++++ Available data

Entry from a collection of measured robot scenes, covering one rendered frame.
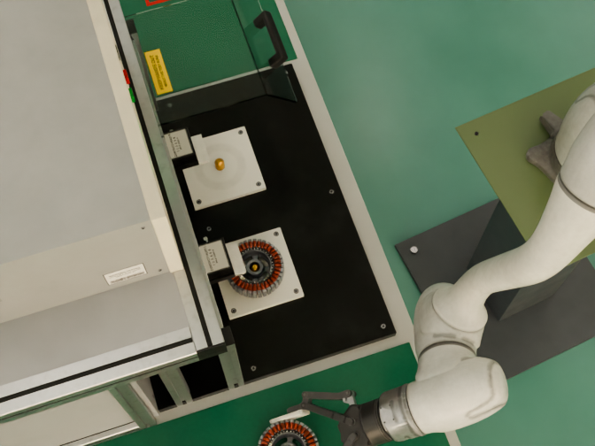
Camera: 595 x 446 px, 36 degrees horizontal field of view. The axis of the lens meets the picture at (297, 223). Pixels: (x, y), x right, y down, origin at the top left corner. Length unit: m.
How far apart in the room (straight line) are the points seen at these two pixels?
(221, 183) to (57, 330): 0.57
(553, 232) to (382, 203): 1.45
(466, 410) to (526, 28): 1.80
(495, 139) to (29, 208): 1.05
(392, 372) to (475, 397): 0.29
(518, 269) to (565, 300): 1.30
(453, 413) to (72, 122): 0.75
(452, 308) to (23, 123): 0.76
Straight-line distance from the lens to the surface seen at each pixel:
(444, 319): 1.58
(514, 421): 2.55
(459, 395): 1.51
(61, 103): 1.35
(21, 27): 1.44
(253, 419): 1.72
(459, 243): 2.66
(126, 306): 1.42
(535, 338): 2.61
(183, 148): 1.74
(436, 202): 2.72
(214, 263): 1.63
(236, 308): 1.75
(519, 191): 1.92
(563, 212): 1.26
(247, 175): 1.85
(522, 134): 1.99
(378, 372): 1.75
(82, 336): 1.42
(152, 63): 1.67
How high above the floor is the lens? 2.44
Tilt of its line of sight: 67 degrees down
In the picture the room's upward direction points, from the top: straight up
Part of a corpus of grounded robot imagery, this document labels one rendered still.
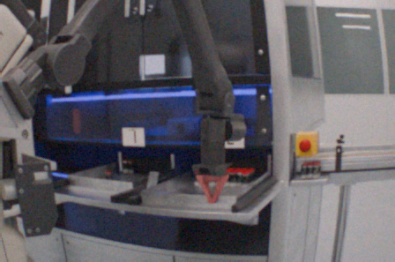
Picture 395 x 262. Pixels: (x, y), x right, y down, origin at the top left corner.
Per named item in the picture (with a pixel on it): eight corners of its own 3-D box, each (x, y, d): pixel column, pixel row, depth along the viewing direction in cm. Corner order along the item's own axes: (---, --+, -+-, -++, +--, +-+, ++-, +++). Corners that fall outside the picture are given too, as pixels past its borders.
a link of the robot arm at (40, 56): (18, 66, 80) (29, 66, 77) (51, 33, 86) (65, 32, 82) (37, 103, 85) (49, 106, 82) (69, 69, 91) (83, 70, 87)
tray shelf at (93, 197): (107, 175, 186) (106, 170, 186) (289, 182, 160) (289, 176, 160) (36, 194, 141) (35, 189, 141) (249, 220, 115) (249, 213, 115)
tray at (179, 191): (190, 182, 162) (189, 171, 162) (268, 183, 153) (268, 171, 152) (142, 203, 130) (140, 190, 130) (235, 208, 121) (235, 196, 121)
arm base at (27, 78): (-12, 85, 78) (7, 80, 70) (14, 57, 83) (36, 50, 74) (10, 118, 82) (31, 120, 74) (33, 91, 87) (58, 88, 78)
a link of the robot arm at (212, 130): (196, 116, 122) (215, 116, 119) (213, 116, 128) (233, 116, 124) (196, 145, 122) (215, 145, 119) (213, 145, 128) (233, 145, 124)
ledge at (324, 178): (298, 178, 164) (298, 173, 164) (331, 176, 160) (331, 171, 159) (290, 186, 152) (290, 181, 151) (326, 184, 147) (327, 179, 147)
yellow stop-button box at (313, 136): (299, 153, 157) (299, 131, 156) (318, 153, 154) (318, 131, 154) (294, 157, 150) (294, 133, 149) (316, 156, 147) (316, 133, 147)
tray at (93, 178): (116, 171, 184) (115, 162, 184) (180, 175, 174) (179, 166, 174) (68, 184, 152) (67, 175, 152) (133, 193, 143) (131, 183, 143)

++++++++

- **Task directions**: Pictures aside, write out all of the records exactly.

- **Answer for this exercise**:
Entry from a collection of measured robot scenes, covering one rendered frame.
Camera: 595 x 446 px, 36 degrees horizontal field of view. The axis of the lens meets the picture at (297, 223). Pixels: (x, y), x right, y down, origin at the top left corner. Length unit: m.
How far apart in the room (straight line) are the points seen at these two pixels?
(221, 183) to (57, 330): 0.57
(553, 232) to (382, 203): 1.45
(466, 410) to (526, 28): 1.80
(495, 139) to (29, 208): 1.05
(392, 372) to (475, 397): 0.29
(518, 269) to (565, 300): 1.30
(453, 413) to (72, 122): 0.75
(452, 308) to (23, 123): 0.76
Straight-line distance from the lens to the surface seen at each pixel:
(444, 319): 1.58
(514, 421): 2.55
(459, 395): 1.51
(61, 103): 1.35
(21, 27): 1.44
(253, 419): 1.72
(459, 243): 2.66
(126, 306): 1.42
(535, 338): 2.61
(183, 148): 1.74
(436, 202): 2.72
(214, 263): 1.63
(236, 308): 1.75
(519, 191): 1.92
(563, 212): 1.26
(247, 175): 1.85
(522, 134): 1.99
(378, 372): 1.75
(82, 336): 1.42
(152, 63): 1.67
How high above the floor is the lens? 2.44
Tilt of its line of sight: 67 degrees down
In the picture the room's upward direction points, from the top: straight up
Part of a corpus of grounded robot imagery, this document labels one rendered still.
Picture 395 x 262. Pixels: (x, y), x right, y down, origin at the top left corner.
Per named item in the picture (with a pixel on it): eight corners of its own 3-D box, each (x, y, d): pixel column, pixel row, depth along the viewing direction in cm. Corner order along the item's own axes: (---, --+, -+-, -++, +--, +-+, ++-, +++). Corners that fall outside the picture are given too, as pixels past its borders.
a link of the robot arm at (40, 56): (18, 66, 80) (29, 66, 77) (51, 33, 86) (65, 32, 82) (37, 103, 85) (49, 106, 82) (69, 69, 91) (83, 70, 87)
tray shelf at (93, 197): (107, 175, 186) (106, 170, 186) (289, 182, 160) (289, 176, 160) (36, 194, 141) (35, 189, 141) (249, 220, 115) (249, 213, 115)
tray at (179, 191): (190, 182, 162) (189, 171, 162) (268, 183, 153) (268, 171, 152) (142, 203, 130) (140, 190, 130) (235, 208, 121) (235, 196, 121)
arm base at (27, 78): (-12, 85, 78) (7, 80, 70) (14, 57, 83) (36, 50, 74) (10, 118, 82) (31, 120, 74) (33, 91, 87) (58, 88, 78)
a link of the robot arm at (212, 130): (196, 116, 122) (215, 116, 119) (213, 116, 128) (233, 116, 124) (196, 145, 122) (215, 145, 119) (213, 145, 128) (233, 145, 124)
ledge at (324, 178): (298, 178, 164) (298, 173, 164) (331, 176, 160) (331, 171, 159) (290, 186, 152) (290, 181, 151) (326, 184, 147) (327, 179, 147)
yellow stop-button box at (313, 136): (299, 153, 157) (299, 131, 156) (318, 153, 154) (318, 131, 154) (294, 157, 150) (294, 133, 149) (316, 156, 147) (316, 133, 147)
tray at (93, 178): (116, 171, 184) (115, 162, 184) (180, 175, 174) (179, 166, 174) (68, 184, 152) (67, 175, 152) (133, 193, 143) (131, 183, 143)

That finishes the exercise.